18.1. In supervisor mode, tristate buffers around the MMU isolate it from the memory address
translation path and allow it to be interacted with through SR3 and SR4.

18.2. The float unit, multiplier etc can be added to the bus, and extra instruction decode
logic put in for these devices.

18.3. Instruction decoder could be implemented as a state machine based on a ROM.
The function of this block could be reduced by a bit of applied logic to be a much
smaller sequential circuit.


19. Binary Compatibility
========================
Because the instruction word length has been set as 16 bit, the instruction space is
tight. Therefore if there are major upheavals, then it is likely that the instruction
format will be changed drastically (unlike Freedom F1). Therefore Binary Compatibility
(between variants) will not be supported.

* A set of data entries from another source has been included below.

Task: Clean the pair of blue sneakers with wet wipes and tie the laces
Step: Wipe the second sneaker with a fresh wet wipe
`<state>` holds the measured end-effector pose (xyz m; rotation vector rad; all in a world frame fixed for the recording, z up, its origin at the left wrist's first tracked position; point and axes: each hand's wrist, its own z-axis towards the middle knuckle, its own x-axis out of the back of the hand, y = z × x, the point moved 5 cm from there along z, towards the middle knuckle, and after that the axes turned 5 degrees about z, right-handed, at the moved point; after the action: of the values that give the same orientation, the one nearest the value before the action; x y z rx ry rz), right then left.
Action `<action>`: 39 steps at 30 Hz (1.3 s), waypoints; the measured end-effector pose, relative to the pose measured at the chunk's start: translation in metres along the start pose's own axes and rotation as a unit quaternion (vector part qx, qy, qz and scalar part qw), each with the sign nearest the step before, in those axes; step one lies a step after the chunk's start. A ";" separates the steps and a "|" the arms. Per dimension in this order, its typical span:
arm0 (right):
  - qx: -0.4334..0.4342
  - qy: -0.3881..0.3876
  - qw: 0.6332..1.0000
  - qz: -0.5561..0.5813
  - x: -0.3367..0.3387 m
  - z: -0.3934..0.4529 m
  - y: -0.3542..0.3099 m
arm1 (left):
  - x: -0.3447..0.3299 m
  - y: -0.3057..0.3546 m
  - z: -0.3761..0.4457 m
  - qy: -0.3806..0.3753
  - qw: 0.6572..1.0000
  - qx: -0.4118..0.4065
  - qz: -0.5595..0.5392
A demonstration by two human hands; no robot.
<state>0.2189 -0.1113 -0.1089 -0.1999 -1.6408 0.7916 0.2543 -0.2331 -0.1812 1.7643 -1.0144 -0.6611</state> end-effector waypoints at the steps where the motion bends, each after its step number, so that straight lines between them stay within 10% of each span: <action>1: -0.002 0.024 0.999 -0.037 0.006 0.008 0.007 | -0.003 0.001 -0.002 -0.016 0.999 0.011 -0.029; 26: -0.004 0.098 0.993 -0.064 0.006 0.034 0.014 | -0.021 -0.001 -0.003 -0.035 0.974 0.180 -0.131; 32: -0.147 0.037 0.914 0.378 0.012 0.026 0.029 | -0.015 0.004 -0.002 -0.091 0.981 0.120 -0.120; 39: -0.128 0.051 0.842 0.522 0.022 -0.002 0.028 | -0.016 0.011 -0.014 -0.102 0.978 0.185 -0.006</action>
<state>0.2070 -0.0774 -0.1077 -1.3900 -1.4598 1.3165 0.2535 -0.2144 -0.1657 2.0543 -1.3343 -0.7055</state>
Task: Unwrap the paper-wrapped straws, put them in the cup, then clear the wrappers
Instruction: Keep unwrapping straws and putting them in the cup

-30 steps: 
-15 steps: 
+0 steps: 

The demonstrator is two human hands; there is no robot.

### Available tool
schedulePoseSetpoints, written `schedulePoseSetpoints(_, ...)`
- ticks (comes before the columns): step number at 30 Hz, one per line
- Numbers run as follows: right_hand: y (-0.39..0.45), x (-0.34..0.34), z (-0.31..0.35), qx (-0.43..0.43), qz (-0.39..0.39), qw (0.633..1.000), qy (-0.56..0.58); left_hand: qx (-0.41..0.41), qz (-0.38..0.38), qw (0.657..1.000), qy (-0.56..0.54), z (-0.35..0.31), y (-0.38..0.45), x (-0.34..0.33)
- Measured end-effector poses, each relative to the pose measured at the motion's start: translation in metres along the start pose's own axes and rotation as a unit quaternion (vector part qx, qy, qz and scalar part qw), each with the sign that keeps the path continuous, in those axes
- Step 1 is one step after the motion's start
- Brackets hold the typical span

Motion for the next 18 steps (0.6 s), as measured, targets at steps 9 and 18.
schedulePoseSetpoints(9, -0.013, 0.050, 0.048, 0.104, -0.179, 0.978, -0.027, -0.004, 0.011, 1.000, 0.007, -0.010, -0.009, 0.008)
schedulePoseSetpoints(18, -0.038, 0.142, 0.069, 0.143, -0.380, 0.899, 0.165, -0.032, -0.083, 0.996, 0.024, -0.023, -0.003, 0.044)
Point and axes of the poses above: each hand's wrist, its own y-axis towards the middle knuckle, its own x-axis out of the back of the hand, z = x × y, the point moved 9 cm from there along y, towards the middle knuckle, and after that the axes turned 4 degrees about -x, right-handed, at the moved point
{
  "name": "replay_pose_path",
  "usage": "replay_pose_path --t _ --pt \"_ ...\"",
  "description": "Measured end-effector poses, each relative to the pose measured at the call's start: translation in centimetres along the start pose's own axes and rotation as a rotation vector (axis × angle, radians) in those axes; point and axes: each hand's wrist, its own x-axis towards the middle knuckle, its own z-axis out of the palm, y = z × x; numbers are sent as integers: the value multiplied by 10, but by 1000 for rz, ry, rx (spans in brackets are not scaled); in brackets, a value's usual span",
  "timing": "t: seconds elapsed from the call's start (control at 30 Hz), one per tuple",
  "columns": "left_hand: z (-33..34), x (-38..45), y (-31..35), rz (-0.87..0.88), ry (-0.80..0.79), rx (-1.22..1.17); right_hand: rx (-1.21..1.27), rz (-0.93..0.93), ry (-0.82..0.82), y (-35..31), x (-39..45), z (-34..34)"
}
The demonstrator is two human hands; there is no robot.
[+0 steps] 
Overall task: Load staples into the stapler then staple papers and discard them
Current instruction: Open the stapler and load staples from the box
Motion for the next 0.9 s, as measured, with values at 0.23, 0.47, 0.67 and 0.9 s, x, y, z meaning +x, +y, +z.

20. Example Multiprocessor application for Broadband Desktop
============================================================

            MPEG Stream                MPEG Stream
                |                      |
                \/                     \/
           [ F00/MPEG decompressor ]   [ F00/MPEG decompressor ]
                |                      |
                \/                     \/
        Decompressed window           Decompressed window
        Pixel Array                   Pixel Array
                |                      |
                \/                     \/
          Windowing Controller [Yet another F00]
                |
                \/
              Display

Note the interface Pixel Array size is realyed to the MPEG decompressor F00 CPUs
by the Windowing Controller F00 CPU. This means the algorithms can be tailoredto
make the window the correct size, so all the windowing controller has to do is
copy the data over.

The overall Window structure would be fairly easy to map over the available CPUs.
Simultaneously, load monitoring would allow flexible mapping of any other workthreads
over the various CPUs. (totally seperate task mapping system).

For 3d worlds, a Texture Map F00 could be inserted in the Network between the MPEG
decompressor F00 and the Windowing Controller F00.